1168. Optimize Water Distribution in a Village

Problem Description

This problem is about finding the most cost-effective way to supply water to a set of houses in a village using wells and pipes. Each house has two options for being supplied with water:

  1. Build a well inside it directly, with the cost varying for each house.
  2. Connect to another house that already has water supply via pipes, which might have different costs for different connections.

The houses and the options to supply water to them form a network where we need to choose the minimum cost strategy that connects all the houses to a water source. Since connections between houses can be done with pipes and are bidirectional, a house could potentially receive water from multiple other houses. The task is to calculate the minimum total cost that would supply water to all houses considering the cost of building wells and laying pipes.


The solution to the problem is to use a variation of the Union Find algorithm, which helps efficiently determine whether two elements are in the same group and also merge groups if needed.
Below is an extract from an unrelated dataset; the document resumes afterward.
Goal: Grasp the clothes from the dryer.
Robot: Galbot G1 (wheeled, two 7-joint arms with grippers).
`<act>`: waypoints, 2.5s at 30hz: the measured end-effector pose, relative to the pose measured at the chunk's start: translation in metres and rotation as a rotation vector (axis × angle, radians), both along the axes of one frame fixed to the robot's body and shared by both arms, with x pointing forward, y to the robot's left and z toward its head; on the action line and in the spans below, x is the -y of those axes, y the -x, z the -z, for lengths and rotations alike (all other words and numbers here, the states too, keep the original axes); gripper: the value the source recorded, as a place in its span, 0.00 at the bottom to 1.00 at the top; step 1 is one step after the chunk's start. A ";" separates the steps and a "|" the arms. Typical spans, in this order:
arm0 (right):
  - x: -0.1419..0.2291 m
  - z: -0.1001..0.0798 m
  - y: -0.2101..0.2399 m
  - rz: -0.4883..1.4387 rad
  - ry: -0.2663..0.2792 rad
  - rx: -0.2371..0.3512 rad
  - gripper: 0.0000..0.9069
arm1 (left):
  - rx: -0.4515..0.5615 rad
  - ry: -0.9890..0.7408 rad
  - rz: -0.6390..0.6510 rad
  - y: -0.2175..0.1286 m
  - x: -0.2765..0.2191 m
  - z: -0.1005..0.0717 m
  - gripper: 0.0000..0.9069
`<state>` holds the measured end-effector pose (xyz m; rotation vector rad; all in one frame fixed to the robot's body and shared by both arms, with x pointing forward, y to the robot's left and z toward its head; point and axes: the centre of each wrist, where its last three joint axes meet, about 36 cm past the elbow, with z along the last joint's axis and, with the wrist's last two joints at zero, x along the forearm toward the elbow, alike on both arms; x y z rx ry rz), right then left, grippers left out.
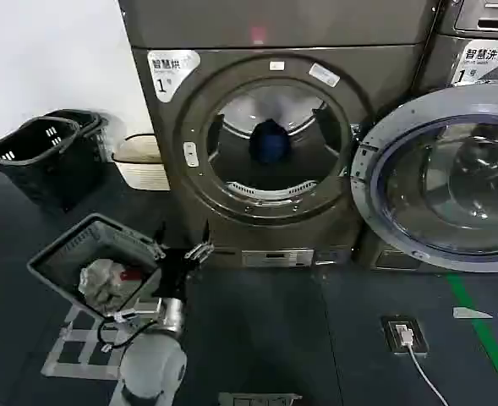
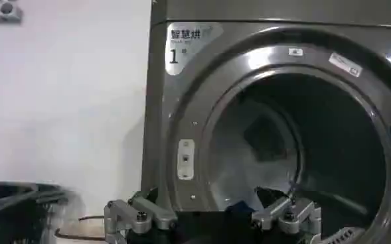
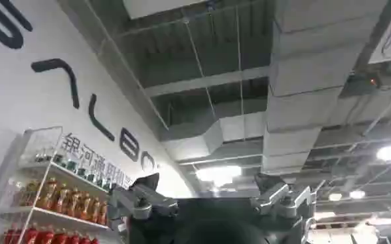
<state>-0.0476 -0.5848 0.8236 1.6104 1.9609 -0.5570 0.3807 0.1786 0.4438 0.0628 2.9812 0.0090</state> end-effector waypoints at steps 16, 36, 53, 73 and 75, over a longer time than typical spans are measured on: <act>-0.002 0.000 0.002 -0.048 0.054 0.015 1.00 | 0.006 -0.004 0.004 0.001 -0.002 -0.004 1.00; -0.003 -0.002 0.003 -0.062 0.069 0.017 1.00 | 0.011 0.000 0.011 -0.001 -0.004 -0.009 1.00; -0.004 -0.002 0.004 -0.073 0.108 0.040 1.00 | 0.014 0.003 0.023 -0.007 -0.003 -0.009 1.00; -0.003 -0.001 0.004 -0.103 0.188 0.056 1.00 | 0.035 -0.001 0.025 -0.009 -0.006 -0.013 1.00; -0.003 -0.001 0.003 -0.105 0.196 0.054 1.00 | 0.033 -0.002 0.024 -0.008 -0.007 -0.012 1.00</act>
Here's how we drive towards the solution:

  • Building a Graph: Consider each house as a node, and each connection (whether a well or a pipe) as an edge with a certain cost. Now we are looking for the minimum spanning tree (MST) of this graph, which connects all nodes with the minimum total edge weight.

  • Adding Wells as Edges: Treat wells as special edges that connect each house to a virtual "water source" node (index 0). This allows us to use the same logic for connecting houses with pipes and building wells inside houses.
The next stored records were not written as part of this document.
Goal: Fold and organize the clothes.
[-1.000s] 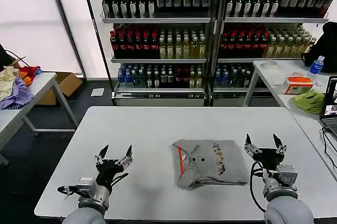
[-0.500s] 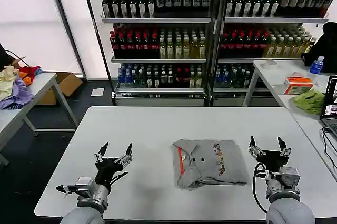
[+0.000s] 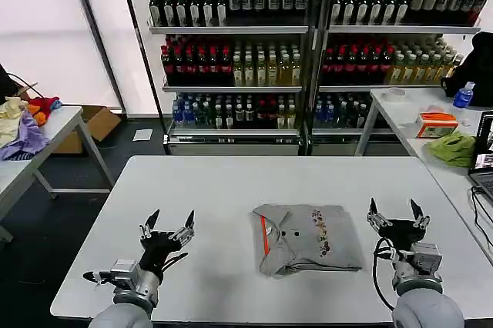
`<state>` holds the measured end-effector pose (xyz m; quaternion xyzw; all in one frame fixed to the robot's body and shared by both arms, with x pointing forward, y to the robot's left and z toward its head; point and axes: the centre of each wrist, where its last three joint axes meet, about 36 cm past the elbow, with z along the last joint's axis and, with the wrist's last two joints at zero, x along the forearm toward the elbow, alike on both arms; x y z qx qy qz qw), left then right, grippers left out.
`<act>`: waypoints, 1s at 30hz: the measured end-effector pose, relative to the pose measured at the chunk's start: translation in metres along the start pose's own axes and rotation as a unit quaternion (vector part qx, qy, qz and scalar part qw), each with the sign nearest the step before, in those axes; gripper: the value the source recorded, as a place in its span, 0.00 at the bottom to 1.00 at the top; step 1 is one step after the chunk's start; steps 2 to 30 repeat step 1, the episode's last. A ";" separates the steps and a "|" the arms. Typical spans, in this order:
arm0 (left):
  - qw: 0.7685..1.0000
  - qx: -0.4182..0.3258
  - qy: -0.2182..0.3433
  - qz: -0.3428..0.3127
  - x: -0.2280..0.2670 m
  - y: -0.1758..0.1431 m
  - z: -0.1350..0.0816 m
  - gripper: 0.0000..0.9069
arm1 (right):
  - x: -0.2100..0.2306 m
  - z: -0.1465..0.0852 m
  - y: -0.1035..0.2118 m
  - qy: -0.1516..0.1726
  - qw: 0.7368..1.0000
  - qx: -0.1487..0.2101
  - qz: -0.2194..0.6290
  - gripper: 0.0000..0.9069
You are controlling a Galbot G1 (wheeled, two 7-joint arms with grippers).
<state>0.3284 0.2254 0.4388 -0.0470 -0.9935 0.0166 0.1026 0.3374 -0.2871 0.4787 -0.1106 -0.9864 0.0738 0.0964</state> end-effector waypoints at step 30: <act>1.000 -0.001 0.001 0.001 0.000 0.000 0.001 1.00 | 0.000 0.000 0.000 0.000 1.000 0.000 0.000 1.00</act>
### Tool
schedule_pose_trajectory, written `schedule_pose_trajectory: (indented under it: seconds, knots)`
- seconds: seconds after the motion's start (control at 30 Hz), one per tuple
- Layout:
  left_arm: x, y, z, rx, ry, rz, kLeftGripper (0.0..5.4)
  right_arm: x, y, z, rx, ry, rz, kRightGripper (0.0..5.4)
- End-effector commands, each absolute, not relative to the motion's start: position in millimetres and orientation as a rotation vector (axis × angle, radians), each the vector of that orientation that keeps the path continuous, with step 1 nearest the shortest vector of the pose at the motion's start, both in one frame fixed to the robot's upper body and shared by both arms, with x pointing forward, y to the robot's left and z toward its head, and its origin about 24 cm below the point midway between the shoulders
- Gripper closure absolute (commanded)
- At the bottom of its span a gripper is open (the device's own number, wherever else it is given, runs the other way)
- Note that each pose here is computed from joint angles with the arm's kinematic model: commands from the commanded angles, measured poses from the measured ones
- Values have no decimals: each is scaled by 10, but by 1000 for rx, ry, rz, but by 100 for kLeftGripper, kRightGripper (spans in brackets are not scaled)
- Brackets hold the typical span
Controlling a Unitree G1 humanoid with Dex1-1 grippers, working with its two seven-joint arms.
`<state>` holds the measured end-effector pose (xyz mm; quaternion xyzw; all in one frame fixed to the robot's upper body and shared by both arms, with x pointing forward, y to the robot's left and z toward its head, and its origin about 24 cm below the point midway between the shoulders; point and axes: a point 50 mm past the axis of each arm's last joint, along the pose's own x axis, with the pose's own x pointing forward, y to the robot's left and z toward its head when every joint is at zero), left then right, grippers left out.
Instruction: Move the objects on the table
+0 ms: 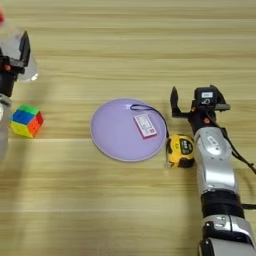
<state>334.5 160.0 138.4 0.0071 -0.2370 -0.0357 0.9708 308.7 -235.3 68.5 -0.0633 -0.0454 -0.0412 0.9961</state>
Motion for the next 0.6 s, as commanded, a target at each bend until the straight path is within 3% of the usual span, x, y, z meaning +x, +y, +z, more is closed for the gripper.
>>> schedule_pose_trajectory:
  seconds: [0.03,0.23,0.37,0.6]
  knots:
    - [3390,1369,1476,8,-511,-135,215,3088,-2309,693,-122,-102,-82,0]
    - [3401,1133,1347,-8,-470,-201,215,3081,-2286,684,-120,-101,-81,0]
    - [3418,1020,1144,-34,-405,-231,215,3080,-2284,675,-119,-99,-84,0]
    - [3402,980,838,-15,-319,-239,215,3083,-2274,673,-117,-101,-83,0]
  • Sorting by Cost: Sort all the edges (both well and pipe connections) by their cost. This is because in Kruskal's MST algorithm, we consider the lowest cost edges first to ensure we are building the MST.
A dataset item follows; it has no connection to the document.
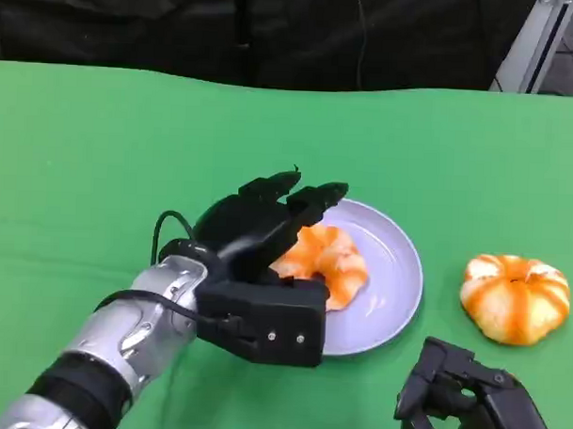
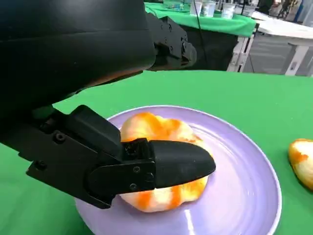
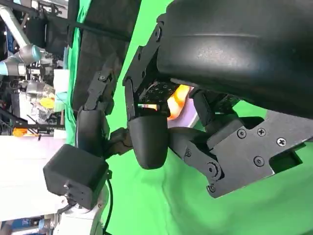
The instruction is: Grasp the bread from the table and place it into the plate.
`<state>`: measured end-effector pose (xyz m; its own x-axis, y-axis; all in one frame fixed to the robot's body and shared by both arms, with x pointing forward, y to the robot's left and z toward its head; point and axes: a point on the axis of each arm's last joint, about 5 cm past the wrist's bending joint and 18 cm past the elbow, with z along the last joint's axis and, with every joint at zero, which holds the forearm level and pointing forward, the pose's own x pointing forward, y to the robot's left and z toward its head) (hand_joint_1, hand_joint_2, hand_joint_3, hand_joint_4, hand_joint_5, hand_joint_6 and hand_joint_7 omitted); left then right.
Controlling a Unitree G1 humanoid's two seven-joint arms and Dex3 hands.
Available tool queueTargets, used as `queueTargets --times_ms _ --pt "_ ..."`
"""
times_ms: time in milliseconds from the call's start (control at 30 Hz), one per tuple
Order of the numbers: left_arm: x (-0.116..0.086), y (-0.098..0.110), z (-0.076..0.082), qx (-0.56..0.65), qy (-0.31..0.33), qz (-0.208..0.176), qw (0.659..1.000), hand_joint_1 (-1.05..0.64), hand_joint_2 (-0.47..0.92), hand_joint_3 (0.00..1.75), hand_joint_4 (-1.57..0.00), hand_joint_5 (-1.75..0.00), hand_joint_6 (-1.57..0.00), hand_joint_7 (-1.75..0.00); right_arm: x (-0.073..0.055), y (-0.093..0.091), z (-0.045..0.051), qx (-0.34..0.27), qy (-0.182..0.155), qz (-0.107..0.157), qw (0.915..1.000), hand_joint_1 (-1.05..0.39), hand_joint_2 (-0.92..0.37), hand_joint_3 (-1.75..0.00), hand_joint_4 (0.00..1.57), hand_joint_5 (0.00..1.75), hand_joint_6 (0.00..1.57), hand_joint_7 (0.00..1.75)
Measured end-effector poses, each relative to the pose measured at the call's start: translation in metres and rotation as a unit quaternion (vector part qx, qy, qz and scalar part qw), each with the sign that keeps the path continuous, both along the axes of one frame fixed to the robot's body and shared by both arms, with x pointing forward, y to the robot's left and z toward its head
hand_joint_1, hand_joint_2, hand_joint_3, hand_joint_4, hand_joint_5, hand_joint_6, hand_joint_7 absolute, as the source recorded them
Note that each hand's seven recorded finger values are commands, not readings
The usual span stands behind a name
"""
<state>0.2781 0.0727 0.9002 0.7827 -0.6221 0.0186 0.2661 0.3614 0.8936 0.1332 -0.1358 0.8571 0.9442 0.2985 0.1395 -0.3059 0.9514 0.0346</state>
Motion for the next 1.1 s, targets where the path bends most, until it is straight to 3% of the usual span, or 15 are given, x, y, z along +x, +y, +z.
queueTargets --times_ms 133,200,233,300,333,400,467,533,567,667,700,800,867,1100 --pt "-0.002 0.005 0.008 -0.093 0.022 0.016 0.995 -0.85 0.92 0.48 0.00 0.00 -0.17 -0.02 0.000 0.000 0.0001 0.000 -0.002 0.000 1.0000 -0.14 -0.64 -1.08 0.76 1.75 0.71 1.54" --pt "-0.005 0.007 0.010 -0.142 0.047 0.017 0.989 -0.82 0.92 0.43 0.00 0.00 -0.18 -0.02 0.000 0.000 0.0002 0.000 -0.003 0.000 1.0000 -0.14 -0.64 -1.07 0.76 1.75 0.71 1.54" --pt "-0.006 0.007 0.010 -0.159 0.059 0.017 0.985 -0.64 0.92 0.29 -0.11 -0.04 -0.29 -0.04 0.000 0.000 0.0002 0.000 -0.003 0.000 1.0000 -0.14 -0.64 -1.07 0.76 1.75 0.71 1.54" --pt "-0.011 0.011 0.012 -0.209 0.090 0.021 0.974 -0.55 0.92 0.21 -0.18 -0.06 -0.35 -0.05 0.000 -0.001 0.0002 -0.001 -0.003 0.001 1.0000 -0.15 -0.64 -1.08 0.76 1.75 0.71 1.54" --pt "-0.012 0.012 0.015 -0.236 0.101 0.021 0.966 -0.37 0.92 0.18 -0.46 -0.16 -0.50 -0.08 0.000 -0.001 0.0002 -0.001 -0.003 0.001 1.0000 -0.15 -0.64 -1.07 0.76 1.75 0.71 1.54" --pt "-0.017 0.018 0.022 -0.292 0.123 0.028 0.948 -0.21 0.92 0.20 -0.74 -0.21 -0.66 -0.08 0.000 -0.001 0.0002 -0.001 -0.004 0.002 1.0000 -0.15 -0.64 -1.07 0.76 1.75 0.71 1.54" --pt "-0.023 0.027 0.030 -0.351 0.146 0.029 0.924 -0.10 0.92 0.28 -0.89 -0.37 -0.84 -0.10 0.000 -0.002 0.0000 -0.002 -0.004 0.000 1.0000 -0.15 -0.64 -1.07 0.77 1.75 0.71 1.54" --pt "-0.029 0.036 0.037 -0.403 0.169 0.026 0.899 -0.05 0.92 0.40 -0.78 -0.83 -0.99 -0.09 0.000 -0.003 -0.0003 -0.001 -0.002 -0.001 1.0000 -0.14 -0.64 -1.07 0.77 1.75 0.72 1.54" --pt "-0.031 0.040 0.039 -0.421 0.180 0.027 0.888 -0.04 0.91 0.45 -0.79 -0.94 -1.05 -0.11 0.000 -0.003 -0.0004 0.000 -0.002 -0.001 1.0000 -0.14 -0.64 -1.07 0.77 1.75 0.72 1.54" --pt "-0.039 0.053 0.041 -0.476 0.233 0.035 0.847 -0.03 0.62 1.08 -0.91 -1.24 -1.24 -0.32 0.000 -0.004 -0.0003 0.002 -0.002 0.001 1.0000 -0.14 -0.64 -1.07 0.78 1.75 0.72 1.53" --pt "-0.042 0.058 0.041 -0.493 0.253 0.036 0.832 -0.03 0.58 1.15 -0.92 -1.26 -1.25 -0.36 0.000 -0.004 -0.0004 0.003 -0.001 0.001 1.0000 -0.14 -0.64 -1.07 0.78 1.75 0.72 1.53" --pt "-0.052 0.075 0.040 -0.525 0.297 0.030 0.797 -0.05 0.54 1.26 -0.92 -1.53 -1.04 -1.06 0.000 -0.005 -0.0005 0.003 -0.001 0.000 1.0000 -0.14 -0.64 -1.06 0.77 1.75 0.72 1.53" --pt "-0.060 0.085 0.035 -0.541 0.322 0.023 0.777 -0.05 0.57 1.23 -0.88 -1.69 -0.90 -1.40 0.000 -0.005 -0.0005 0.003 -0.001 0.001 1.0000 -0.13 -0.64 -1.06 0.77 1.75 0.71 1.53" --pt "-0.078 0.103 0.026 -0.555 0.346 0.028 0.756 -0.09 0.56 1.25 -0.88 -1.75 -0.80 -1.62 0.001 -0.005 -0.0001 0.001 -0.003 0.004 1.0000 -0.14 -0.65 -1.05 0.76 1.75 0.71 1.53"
  • Union-Find to Connect Houses: Initialize every house as its own group. For each edge in sorted order, if the two houses at the ends of the edge are not already in the same group, then this edge would be part of the MST and we should "union" the houses (i.e., connect them), and add the cost of this edge to the answer. Repeat this step until all houses have been connected.

  • Optimization Stop Condition: If we connect all the houses before going through all the connections, we stop the process early as we've already formed an MST that connects all the houses which are represented by separate groups being unified into a single group.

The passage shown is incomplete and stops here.